#### [WHAT TO DO]
Produce the records below again, word for word, but stop after the line that contains "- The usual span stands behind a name".

Data entries

= = = = = = =

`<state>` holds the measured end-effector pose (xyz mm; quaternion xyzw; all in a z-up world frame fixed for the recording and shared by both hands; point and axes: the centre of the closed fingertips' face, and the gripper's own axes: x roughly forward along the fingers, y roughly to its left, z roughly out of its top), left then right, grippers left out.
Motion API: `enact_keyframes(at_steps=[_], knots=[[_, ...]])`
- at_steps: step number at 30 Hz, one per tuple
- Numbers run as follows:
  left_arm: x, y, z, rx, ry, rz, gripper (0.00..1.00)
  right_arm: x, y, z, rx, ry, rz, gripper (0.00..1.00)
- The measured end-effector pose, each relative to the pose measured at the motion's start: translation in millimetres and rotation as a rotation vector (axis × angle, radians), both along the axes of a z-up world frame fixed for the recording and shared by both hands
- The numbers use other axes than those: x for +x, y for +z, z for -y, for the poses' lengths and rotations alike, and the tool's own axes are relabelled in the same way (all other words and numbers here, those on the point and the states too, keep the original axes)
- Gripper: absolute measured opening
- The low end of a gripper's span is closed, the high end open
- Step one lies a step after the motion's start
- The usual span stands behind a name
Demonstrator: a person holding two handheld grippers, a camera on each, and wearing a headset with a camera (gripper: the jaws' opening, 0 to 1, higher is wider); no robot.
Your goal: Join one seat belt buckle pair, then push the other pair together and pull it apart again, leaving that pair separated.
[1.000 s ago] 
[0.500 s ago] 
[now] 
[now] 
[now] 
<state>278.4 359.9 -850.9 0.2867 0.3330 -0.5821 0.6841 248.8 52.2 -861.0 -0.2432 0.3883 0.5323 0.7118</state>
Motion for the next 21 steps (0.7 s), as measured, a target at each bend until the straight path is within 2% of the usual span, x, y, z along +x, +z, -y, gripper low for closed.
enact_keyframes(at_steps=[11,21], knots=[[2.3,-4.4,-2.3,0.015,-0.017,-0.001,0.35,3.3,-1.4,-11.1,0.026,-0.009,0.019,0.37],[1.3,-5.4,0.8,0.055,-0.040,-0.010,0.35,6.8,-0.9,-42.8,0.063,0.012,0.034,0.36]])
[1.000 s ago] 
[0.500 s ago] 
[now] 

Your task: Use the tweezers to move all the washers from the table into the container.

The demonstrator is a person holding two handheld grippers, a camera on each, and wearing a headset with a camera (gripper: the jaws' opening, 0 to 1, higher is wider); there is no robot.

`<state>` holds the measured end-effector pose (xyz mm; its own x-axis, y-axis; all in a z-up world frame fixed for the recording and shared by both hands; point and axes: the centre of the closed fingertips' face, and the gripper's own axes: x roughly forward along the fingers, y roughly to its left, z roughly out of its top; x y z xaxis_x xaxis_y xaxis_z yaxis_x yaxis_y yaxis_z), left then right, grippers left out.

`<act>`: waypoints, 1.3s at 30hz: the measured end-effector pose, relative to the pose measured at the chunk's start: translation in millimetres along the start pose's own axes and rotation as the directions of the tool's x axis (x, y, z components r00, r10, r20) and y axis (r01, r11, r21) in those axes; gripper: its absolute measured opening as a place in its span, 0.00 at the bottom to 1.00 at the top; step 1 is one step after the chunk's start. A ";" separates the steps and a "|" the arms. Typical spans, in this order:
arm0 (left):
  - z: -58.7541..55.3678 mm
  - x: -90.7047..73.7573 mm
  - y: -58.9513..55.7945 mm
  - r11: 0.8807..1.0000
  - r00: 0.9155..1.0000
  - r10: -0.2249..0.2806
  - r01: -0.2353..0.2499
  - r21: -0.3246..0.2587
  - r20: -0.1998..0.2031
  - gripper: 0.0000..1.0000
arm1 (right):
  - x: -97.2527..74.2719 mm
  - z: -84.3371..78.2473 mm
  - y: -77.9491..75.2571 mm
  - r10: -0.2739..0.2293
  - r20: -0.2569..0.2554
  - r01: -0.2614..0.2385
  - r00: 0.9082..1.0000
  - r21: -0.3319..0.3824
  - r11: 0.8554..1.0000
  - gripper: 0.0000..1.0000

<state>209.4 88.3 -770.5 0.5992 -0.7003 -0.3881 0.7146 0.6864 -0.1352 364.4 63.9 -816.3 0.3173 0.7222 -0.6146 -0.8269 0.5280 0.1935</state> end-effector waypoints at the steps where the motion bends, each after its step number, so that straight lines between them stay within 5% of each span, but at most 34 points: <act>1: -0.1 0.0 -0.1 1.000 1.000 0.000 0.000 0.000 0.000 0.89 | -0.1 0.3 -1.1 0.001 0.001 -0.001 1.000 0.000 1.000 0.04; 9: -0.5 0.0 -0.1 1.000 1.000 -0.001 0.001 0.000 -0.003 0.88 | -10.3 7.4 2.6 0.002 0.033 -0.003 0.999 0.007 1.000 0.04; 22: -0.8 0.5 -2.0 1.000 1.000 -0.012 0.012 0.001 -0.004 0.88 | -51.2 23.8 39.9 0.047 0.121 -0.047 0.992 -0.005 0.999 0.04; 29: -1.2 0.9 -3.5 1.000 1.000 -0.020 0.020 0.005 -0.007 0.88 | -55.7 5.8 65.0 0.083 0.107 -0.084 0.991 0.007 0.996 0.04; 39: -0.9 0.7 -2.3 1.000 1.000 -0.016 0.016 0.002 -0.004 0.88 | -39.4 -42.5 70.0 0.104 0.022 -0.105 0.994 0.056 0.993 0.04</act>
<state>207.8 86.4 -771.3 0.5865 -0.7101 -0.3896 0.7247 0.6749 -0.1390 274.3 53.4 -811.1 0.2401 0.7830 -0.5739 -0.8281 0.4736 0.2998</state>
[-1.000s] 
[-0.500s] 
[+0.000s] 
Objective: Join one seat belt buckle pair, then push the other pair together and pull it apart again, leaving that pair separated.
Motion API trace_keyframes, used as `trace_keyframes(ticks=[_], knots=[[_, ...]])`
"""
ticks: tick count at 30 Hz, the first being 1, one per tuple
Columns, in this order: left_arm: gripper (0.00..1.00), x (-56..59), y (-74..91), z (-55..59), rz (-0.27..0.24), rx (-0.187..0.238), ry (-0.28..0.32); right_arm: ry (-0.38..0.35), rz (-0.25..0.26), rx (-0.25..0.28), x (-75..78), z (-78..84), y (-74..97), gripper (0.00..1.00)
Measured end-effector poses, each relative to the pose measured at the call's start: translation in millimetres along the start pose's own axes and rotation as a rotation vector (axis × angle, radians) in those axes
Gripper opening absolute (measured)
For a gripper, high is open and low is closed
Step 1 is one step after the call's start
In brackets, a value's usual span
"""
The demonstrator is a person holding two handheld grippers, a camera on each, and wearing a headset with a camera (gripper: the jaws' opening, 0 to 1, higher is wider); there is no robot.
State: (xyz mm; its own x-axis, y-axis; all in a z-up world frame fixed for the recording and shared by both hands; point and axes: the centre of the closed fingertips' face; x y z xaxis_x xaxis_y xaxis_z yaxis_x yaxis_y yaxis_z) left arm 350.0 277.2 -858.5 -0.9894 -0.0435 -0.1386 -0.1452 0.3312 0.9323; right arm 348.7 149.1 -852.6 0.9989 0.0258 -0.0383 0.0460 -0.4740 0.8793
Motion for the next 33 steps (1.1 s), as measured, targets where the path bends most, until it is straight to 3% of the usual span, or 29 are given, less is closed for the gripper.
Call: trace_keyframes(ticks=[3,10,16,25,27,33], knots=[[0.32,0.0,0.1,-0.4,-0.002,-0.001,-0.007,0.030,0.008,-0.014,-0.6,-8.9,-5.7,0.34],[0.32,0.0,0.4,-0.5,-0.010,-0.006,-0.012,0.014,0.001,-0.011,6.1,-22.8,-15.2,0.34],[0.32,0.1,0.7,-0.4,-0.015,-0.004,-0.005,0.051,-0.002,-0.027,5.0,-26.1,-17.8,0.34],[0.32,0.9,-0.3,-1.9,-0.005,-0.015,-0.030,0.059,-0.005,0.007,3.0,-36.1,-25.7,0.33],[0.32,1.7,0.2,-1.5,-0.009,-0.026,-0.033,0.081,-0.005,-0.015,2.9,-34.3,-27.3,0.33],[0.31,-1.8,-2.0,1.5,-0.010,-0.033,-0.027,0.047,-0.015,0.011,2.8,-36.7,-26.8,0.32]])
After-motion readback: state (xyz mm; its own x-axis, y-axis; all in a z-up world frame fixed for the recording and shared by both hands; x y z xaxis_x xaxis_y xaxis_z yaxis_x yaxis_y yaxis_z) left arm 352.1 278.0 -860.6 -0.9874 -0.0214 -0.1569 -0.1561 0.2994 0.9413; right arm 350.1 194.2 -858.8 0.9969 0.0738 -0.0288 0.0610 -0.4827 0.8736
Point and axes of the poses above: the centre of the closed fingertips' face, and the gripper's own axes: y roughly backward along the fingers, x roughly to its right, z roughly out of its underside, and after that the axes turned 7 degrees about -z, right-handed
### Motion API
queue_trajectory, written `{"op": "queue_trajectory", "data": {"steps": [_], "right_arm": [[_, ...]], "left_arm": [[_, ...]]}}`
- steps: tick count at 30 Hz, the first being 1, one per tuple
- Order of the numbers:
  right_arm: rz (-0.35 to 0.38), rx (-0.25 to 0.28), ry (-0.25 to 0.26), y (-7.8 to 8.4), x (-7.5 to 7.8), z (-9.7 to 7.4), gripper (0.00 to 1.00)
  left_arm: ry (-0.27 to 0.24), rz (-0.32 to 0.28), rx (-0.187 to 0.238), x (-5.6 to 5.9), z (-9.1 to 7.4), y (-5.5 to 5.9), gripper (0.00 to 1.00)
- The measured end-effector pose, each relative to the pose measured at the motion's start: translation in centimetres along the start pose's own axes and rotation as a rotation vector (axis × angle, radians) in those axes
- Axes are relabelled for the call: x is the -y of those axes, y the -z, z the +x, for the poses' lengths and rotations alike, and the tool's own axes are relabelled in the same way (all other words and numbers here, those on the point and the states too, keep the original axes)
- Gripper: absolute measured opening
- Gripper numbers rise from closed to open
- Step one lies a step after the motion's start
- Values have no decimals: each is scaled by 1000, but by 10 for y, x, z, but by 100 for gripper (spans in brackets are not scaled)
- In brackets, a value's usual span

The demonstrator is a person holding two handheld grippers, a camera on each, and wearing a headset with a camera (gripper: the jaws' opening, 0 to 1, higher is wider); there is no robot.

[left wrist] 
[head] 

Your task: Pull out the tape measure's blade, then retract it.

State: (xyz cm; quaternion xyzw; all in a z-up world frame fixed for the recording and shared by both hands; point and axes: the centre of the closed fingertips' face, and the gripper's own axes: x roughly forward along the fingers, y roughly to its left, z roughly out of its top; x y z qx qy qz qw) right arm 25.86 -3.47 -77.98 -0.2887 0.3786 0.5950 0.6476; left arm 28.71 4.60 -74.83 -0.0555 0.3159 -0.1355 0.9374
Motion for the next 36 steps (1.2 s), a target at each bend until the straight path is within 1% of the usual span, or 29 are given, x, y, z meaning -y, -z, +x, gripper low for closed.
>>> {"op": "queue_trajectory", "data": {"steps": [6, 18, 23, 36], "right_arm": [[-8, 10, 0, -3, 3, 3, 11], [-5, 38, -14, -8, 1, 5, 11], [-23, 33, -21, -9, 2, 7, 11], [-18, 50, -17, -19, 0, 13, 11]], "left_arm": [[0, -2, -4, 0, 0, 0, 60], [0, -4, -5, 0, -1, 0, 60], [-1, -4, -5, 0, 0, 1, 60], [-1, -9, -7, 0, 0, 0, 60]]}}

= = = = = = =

#### [WRITTEN ANSWER]
`<state>` holds the measured end-effector pose (xyz mm; quaternion xyzw; all in a z-up world frame fixed for the recording and shared by both hands; point and axes: the centre of the closed fingertips' face, and the gripper's own axes: x roughly forward along the fingers, y roughly to its left, z roughly out of its top), left then right, grippers left out.
Motion API: `enact_keyframes(at_steps=[_], knots=[[_, ...]])`
- at_steps: step number at 30 Hz, one per tuple
- Numbers run as follows:
  left_arm: x, y, z, rx, ry, rz, gripper (0.00..1.00)
  right_arm: x, y, z, rx, ry, rz, gripper (0.00..1.00)
- The measured end-effector pose, each relative to the pose measured at the motion's start: translation in millimetres and rotation as a rotation vector (axis × angle, radians), both along the axes of a z-up world frame fixed for the recording and shared by both hands
- The numbers use other axes than those: x for +x, y for +z, z for -y, for the poses' lengths and rotations alike, and the tool's own axes are relabelled in the same way (all other words and numbers here, those on the point and the states too, keep the original axes)
- Gripper: absolute measured opening
- The low end of a gripper's span is closed, the high end open
- Step one lies a step after the motion's start
- The usual span stands behind a name

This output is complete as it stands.